If you're working with bare metal resources, you may be better off using KubeSpray to deploy Kubernetes directly on to the bare metal.

I presume you've also seen https://github.com/jupyterhub/zero-to-jupyterhub-k8s.

stale[bot] commented 5 years ago

This issue has been automatically marked as stale because it has not had recent activity. It will be closed if no further activity occurs. Thank you for your contributions.

stale[bot] commented 5 years ago

This issue has been automatically closed because it had not seen recent activity. The issue can always be reopened at a later date.

zonca commented 5 years ago

ok, this now works, see my tutorial at https://zonca.github.io/2019/06/kubernetes-jupyterhub-jetstream-magnum.html

Next I'll investigate if I can configure cluster autoscaler to automatically create/destroy Jetstream instances based on load.
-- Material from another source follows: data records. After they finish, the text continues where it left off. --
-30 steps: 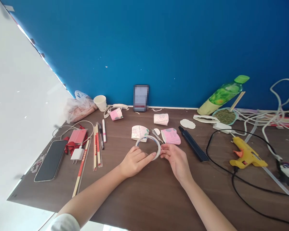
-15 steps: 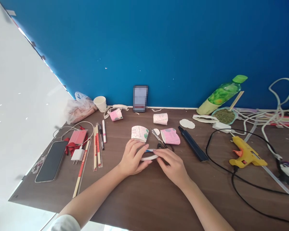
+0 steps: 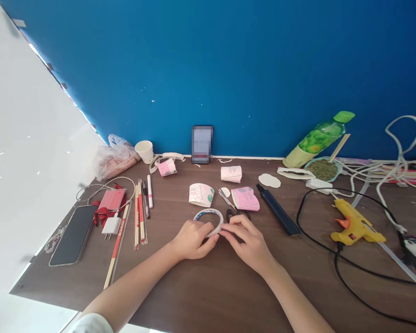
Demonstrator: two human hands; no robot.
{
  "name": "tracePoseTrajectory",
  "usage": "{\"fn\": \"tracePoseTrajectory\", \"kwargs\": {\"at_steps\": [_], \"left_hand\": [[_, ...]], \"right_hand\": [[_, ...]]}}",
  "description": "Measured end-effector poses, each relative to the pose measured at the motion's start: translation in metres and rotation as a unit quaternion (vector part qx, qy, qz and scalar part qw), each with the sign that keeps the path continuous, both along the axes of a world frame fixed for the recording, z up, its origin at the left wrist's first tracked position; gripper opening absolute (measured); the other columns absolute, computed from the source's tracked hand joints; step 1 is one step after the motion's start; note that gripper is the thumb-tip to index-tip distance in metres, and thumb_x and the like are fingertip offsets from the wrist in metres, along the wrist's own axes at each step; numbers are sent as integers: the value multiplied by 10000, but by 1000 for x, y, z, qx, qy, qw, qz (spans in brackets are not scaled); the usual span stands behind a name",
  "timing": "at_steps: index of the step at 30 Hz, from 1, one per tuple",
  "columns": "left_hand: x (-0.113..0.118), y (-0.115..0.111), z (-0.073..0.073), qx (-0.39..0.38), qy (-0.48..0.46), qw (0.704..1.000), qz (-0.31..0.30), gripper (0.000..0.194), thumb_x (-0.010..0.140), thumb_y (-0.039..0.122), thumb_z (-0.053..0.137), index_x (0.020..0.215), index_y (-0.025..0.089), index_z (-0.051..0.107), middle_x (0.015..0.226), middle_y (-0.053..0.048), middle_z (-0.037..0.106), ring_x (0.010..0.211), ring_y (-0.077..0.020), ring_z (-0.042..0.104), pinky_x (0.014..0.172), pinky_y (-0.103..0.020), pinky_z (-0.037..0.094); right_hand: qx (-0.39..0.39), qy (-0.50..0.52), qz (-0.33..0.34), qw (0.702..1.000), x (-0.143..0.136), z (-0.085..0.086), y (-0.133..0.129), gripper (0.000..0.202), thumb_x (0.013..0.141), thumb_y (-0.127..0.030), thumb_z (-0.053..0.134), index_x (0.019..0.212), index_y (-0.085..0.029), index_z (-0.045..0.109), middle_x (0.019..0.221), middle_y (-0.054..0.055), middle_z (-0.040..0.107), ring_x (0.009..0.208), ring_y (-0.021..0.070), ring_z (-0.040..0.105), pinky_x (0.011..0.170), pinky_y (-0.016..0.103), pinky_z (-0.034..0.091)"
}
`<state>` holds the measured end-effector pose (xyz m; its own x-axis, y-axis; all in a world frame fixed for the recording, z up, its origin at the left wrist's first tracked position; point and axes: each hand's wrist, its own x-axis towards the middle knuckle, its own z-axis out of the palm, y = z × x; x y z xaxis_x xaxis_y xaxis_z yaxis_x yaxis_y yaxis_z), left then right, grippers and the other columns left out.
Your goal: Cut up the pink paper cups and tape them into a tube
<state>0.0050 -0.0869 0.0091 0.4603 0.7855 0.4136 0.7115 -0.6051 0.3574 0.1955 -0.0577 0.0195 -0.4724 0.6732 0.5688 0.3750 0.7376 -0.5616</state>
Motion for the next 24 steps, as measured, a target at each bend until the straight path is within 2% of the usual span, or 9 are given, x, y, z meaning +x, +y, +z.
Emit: {"fn": "tracePoseTrajectory", "kwargs": {"at_steps": [3,7,9,12,15,19,24], "left_hand": [[2,0,0,-9,27,1000,8,210,914,266,321,753,187,431,557,25,527,462,-116,495,448,-237,296],[5,0,-3,-4,64,997,39,152,898,254,357,781,186,426,527,26,553,419,-130,517,403,-238,277],[5,0,-4,3,77,996,40,139,890,252,371,778,185,421,523,22,565,411,-134,527,393,-239,271],[5,0,-4,17,88,995,33,138,883,252,374,771,184,417,525,13,575,408,-139,533,387,-245,264],[4,-1,-6,29,83,996,26,141,878,254,372,766,186,421,519,12,568,404,-138,528,388,-247,265],[5,-1,-7,48,64,996,32,145,865,244,382,739,187,425,519,13,558,416,-129,520,406,-254,262],[8,-3,-3,112,77,984,120,169,849,223,404,686,183,421,496,7,527,409,-132,484,426,-270,227]], "right_hand": [[-16,-4,0,1000,0,1,1,111,856,-159,527,885,-209,622,869,43,538,692,124,585,626,258,510],[-16,-30,-38,999,0,1,2,127,872,-163,482,797,-205,576,837,43,541,649,121,555,578,259,486],[11,-56,-64,996,0,1,4,85,863,-203,497,869,-206,581,939,74,574,740,157,589,659,303,501],[66,-124,-92,986,1,0,5,191,840,-244,537,1020,-212,590,1075,96,605,889,225,596,753,377,473],[65,-156,-75,983,2,-2,8,160,855,-199,516,978,-219,617,924,50,669,830,204,590,709,347,429],[48,-129,-65,988,2,-3,9,133,858,-167,503,857,-210,629,764,24,659,728,169,568,657,315,384],[0,-76,-21,997,2,9,1,141,819,-122,491,852,-207,598,662,0,580,646,152,514,637,307,381]]}}
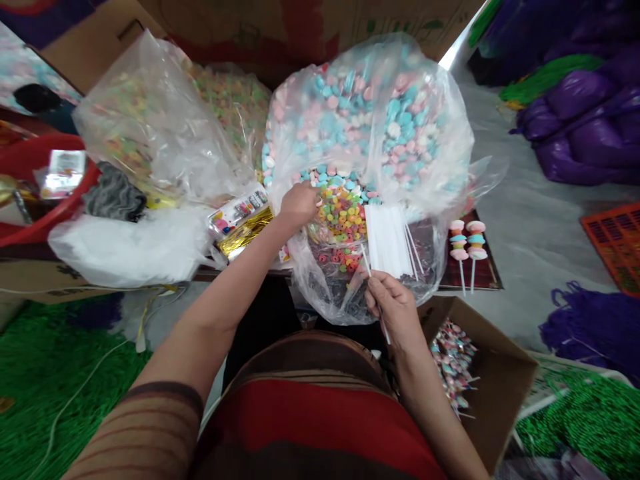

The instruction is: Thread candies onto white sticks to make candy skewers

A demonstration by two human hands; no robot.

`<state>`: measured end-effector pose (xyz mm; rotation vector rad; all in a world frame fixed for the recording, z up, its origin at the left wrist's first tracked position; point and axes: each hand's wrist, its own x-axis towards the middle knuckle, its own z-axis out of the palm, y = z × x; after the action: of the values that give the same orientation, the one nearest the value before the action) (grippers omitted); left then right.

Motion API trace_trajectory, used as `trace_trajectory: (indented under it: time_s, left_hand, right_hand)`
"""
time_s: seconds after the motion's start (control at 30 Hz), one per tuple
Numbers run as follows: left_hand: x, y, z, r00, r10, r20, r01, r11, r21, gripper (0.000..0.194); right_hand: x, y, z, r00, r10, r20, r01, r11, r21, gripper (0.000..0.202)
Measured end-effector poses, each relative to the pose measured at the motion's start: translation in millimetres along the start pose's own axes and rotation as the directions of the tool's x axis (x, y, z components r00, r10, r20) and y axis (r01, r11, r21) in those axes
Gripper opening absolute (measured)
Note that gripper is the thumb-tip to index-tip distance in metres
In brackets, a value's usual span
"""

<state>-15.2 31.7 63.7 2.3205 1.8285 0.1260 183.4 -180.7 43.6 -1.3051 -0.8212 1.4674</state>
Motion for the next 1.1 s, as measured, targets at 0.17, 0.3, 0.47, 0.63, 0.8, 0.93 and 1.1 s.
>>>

stale[bot] commented 4 years ago

This issue has been automatically marked as stale because it has not had recent activity. It will be closed if no further activity occurs. Thank you for your contributions.

zonca commented 4 years ago

Got also the autoscaler working: https://zonca.github.io/2019/09/kubernetes-jetstream-autoscaler.html

stale[bot] commented 4 years ago

This issue has been automatically marked as stale because it has not had recent activity. It will be closed if no further activity occurs. Thank you for your contributions.

stale[bot] commented 4 years ago

This issue has been automatically closed because it had not seen recent activity. The issue can always be reopened at a later date.